» **ACTION ITEM**:
Your answer should consist solely of the lines from the first line of the data through the line with "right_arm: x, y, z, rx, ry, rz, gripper", each reproduced exactly.

::: DATASET SECTION

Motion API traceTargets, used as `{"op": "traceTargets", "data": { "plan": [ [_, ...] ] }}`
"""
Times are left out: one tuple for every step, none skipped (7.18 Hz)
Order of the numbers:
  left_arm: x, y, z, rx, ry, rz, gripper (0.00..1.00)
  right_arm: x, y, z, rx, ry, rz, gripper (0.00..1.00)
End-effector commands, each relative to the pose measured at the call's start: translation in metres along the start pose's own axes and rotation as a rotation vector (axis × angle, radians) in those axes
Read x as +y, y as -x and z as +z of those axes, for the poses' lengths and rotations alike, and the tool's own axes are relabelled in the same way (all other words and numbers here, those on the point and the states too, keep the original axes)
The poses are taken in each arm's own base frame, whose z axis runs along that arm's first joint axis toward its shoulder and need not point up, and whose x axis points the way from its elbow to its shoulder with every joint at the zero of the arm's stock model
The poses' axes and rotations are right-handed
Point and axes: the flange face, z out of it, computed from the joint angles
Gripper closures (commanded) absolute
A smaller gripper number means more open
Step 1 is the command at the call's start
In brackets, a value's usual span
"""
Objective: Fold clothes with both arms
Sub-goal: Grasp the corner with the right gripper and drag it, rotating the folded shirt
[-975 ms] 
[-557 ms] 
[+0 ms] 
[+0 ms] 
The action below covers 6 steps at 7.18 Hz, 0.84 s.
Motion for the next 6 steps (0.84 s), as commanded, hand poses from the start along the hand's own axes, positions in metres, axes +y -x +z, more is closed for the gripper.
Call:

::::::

» **OUTPUT OF THE EXERCISE**:
Motion API traceTargets, used as `{"op": "traceTargets", "data": { "plan": [ [_, ...] ] }}`
"""
Times are left out: one tuple for every step, none skipped (7.18 Hz)
Order of the numbers:
  left_arm: x, y, z, rx, ry, rz, gripper (0.00..1.00)
  right_arm: x, y, z, rx, ry, rz, gripper (0.00..1.00)

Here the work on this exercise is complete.